At their first meeting the proprietors intrusted the management of the corporation to a board of thirteen members, who were to choose a president and vice-presidents from their own number, the entire board subject to annual election. Boston capitalists subscribed freely, and Russell, Gore, Barrell, Craigie, and Brooks appear among the earliest directors. This board organized on the 11th of October by the choice of James Sullivan as president, and Col. Baldwin and John Brooks (afterwards Gov. Brooks) as vice-presidents. The first step was to make the necessary surveys between the Charlestown basin and the Merrimac at Chelmsford; but the science of engineering was in its infancy, and it was difficult to find a competent person to undertake the task. At length Samuel Thompson, of Woburn, was engaged to make a preliminary survey; but the directors, not wholly satisfied with his report, afterwards secured the services of Samuel Weston, an eminent English engineer, then employed in Pennsylvania on the Potomac canals. His report, made Aug. 2, 1794, was favorable; and it is interesting to compare his figures with those of Mr. Thompson. As calculated by Thompson, the ascent from Medford bridge to the Concord river, at Billerica, was found to be 68-1/2 ft.; the actual difference in level, as found by Weston, was 104 ft. By Thompson’s survey there was a further ascent of 16-1/2 ft. to the Merrimac; when, in fact, the water at Billerica bridge is almost 25 ft. above the Merrimac at Chelmsford.
Col.

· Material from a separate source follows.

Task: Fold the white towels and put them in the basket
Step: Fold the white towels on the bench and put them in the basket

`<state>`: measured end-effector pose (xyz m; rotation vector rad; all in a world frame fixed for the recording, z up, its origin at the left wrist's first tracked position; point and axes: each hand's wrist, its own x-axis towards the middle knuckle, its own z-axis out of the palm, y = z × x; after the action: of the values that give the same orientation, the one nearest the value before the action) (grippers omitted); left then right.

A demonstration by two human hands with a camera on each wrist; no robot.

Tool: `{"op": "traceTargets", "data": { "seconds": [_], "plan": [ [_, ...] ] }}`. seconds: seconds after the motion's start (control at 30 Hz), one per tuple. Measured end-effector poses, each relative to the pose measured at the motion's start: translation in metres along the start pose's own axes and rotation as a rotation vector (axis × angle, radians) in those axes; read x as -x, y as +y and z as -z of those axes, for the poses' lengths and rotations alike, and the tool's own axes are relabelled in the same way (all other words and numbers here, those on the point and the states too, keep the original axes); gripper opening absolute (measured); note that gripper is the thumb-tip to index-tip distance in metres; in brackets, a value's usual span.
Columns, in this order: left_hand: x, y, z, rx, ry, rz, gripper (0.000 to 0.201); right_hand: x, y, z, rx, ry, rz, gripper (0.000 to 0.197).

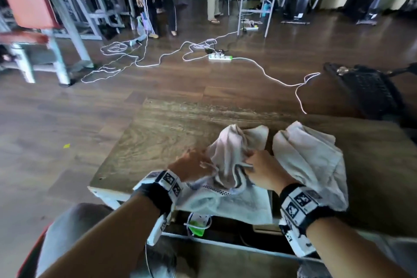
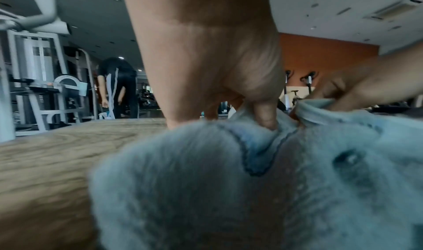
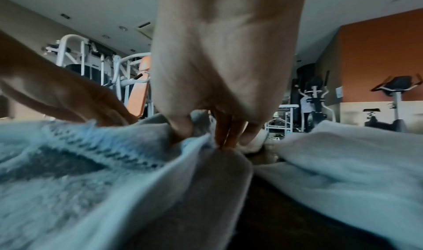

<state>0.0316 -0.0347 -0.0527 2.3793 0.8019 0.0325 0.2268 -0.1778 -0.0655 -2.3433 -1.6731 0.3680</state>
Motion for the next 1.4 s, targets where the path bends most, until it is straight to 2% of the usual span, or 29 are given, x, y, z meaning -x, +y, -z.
{"op": "traceTargets", "data": {
  "seconds": [0.07, 0.13, 0.17, 0.23, 0.27, 0.33, 0.4, 0.47, 0.53, 0.6, 0.7, 0.77, 0.83, 0.9, 0.97, 1.03, 1.1, 1.17, 1.27, 1.4],
  "plan": [
    [-0.018, -0.001, -0.007, -0.112, 0.013, -0.038, 0.025, -0.015, -0.005, -0.004, -0.026, -0.013, 0.001, 0.019],
    [-0.04, 0.004, 0.0, -0.196, 0.018, -0.09, 0.028, -0.032, -0.009, 0.009, -0.022, -0.023, 0.002, 0.021],
    [-0.053, 0.005, 0.01, -0.22, 0.062, -0.103, 0.029, -0.044, -0.008, 0.021, -0.033, -0.007, -0.026, 0.021],
    [-0.079, 0.008, 0.041, -0.187, 0.228, -0.098, 0.039, -0.077, 0.0, 0.052, -0.072, 0.128, -0.058, 0.022],
    [-0.09, 0.01, 0.06, -0.171, 0.347, -0.092, 0.045, -0.094, 0.004, 0.068, -0.107, 0.226, -0.026, 0.019],
    [-0.109, 0.012, 0.095, -0.121, 0.564, -0.097, 0.043, -0.123, 0.007, 0.103, -0.17, 0.345, 0.064, 0.015],
    [-0.121, 0.018, 0.127, -0.085, 0.656, -0.102, 0.034, -0.144, 0.012, 0.134, -0.172, 0.416, 0.098, 0.02],
    [-0.128, 0.016, 0.157, -0.088, 0.709, -0.061, 0.023, -0.156, 0.021, 0.162, -0.123, 0.473, -0.013, 0.022],
    [-0.131, 0.005, 0.182, -0.07, 0.751, 0.027, 0.021, -0.16, 0.034, 0.18, -0.08, 0.533, -0.133, 0.017],
    [-0.132, -0.003, 0.197, 0.034, 0.752, 0.105, 0.024, -0.164, 0.042, 0.183, -0.047, 0.561, -0.155, 0.022],
    [-0.137, -0.003, 0.201, 0.155, 0.706, 0.129, 0.018, -0.166, 0.044, 0.176, 0.014, 0.559, -0.193, 0.017],
    [-0.141, 0.002, 0.196, 0.373, 0.674, 0.151, 0.014, -0.17, 0.046, 0.17, -0.001, 0.518, -0.238, 0.023],
    [-0.147, 0.003, 0.192, 0.518, 0.664, 0.154, 0.013, -0.172, 0.046, 0.167, -0.056, 0.511, -0.27, 0.035],
    [-0.153, 0.002, 0.19, 0.539, 0.706, 0.106, 0.01, -0.174, 0.047, 0.167, -0.112, 0.533, -0.274, 0.032],
    [-0.157, -0.001, 0.189, 0.464, 0.778, 0.056, 0.01, -0.172, 0.046, 0.165, -0.13, 0.595, -0.249, 0.019],
    [-0.154, -0.004, 0.183, 0.364, 0.831, 0.049, 0.011, -0.165, 0.045, 0.163, -0.124, 0.678, -0.205, 0.023],
    [-0.145, -0.009, 0.172, 0.341, 0.811, 0.064, 0.014, -0.156, 0.045, 0.158, -0.126, 0.67, -0.208, 0.025],
    [-0.134, -0.021, 0.158, 0.31, 0.758, 0.063, 0.015, -0.143, 0.048, 0.151, -0.112, 0.534, -0.243, 0.017],
    [-0.103, -0.039, 0.139, 0.185, 0.63, 0.113, 0.019, -0.114, 0.053, 0.136, -0.104, 0.37, -0.219, 0.018],
    [-0.049, -0.041, 0.117, 0.099, 0.563, 0.094, 0.022, -0.065, 0.051, 0.108, -0.096, 0.233, -0.098, 0.042]
  ]
}}
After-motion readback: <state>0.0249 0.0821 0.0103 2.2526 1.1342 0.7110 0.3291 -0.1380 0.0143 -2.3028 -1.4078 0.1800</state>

Baldwin, who superintended the construction of the canal, removed the first turf, Sept. 10, 1794. The progress was slow and attended with many embarrassments. The purchase of land from more than one hundred proprietors demanded skilful diplomacy. Most of the lands used for the canal were acquired by voluntary sale, and conveyed in fee-simple to the corporation. Sixteen lots were taken under authority of the Court of Sessions; while for thirteen neither deed nor record could be found when the corporation came to an end. Some of the land was never paid for, as the owner refused to accept the sum awarded. The compensation ranged from about $150 an acre in Medford to $25 in Billerica. The numerous conveyances are all in Sullivan’s handwriting.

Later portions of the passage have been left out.